6/1/2026
HOUSTON — In a city that knows how to fight through storms, Harris Health is earning national recognition for helping patients weather one of America’s most heartbreaking public health crises: opioid and substance use addiction.
With five national sites participating in a clinical study designed to improve substance use disorder treatment in primary care, the National Institutes of Health recently commended Harris Health for successfully recruiting nearly one-third of the study’s 300 participants. Harris Health enrolled 87 participants in the study led by the National Institute on Drug Abuse, a division of NIH, while also receiving praise for its outpatient treatment program as a model for helping patients battling opioid and stimulant addiction.
That is not just impressive paperwork. That is Houston-style public health leadership—where compassion puts on comfortable shoes, walks into clinics, reaches out to shelters, makes phone calls, prints flyers, listens without judgment, and helps people find a path back to themselves.
“Harris Health shares a vision to provide patients with the most effective care available,” said Matthew Schlueter, PhD, RN, chief nursing officer for Ambulatory Care Services at Harris Health. “Having our patients included in the national benchmarking research will only help all communities around the country.”
The timing could not be more urgent. The opioid crisis remains a national emergency, even as recent data finally show signs of progress. CDC data show U.S. drug overdose deaths fell to 79,384 in 2024, with 54,045 involving opioids. The CDC also reported that overdose deaths involving synthetic opioids other than methadone dropped sharply from 2023 to 2024.
For Harris County families, those numbers are more than statistics. They are empty chairs at dinner tables, parents praying late into the night, children waiting for a loved one to come home whole, and communities asking healthcare systems to do more than diagnose. They are asking them to heal.
Harris Health’s Office Based Addiction Treatment program—known as OBAT—is answering that call with a practical, patient-centered model rooted in primary care. Under the leadership of Jennifer LaHue, MBA, RN, project manager, site principal investigator and director of OBAT, the team has recruited participants through physician and staff referrals, word-of-mouth, in-person outreach, virtual connections, community events, shelters, flyers and information booths.

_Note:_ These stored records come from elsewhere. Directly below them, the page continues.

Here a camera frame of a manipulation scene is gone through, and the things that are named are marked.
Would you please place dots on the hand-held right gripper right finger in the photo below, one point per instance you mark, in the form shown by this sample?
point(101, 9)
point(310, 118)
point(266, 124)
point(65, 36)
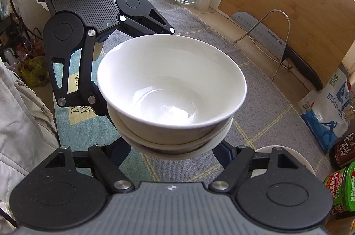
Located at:
point(235, 165)

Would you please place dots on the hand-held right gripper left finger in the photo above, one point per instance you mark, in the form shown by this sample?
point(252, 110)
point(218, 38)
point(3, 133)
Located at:
point(111, 160)

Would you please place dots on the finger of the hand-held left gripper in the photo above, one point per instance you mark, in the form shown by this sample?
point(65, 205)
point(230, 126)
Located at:
point(87, 71)
point(144, 24)

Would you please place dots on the white plate fruit print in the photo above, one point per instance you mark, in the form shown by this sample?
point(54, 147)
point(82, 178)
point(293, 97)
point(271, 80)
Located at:
point(263, 149)

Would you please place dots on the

“We are meeting people where they are and making it easy for them to connect to services and treatment that can help them overcome their substance abuse disorders,” LaHue said.
That sentence deserves to be framed in every clinic lobby in America.
Because the future of addiction care is not about forcing patients to navigate a maze while carrying trauma, withdrawal, shame and fear on their backs. It is about building doors where walls used to be.
The NIH HEAL Initiative, launched to accelerate scientific solutions to the opioid and pain public health crises, continues to support research aimed at improving prevention and treatment strategies for opioid misuse and addiction. NIDA leads HEAL research connected to opioid use disorder and overdose, making Harris Health’s successful participation part of a much larger national movement to make recovery more accessible and evidence-based.
In other words, recovery is not a solo act. It is a choir.
One anonymous OBAT participant shared that when they started, they were struggling with cocaine, alcohol and opioids. After their first visit, they received appointments, medications and support. They later found work, improved their health and began managing life again as a productive member of society.
That is the kind of success story Houston understands. Not polished. Not perfect. But powerful.
Mohammad Zare, MD, medical director of OBAT, assistant chief of staff for Ambulatory Care Services at Harris Health, and professor and vice chair of Family Medicine at UTHealth Houston, credits the program’s success to a holistic team approach.
“Patients are the center of our focus,” Dr. Zare said. “They come to us needing help to overcome their addictions and we’re here to help them in the process.”
For Houston Style Magazine readers, this recognition is not merely a healthcare headline. It is a community headline. Harris Health’s work reminds us that safety-net medicine is not second-class care. At its best, it is frontline innovation—delivered in real neighborhoods, to real families, with real consequences.
As Harris Health celebrates 60 years of service to Houston and Harris County, its NIH commendation offers a timely reminder: public healthcare, when fueled by science, dignity and determination, can become a bridge from crisis to recovery.
And in Houston, we know a thing or two about building bridges.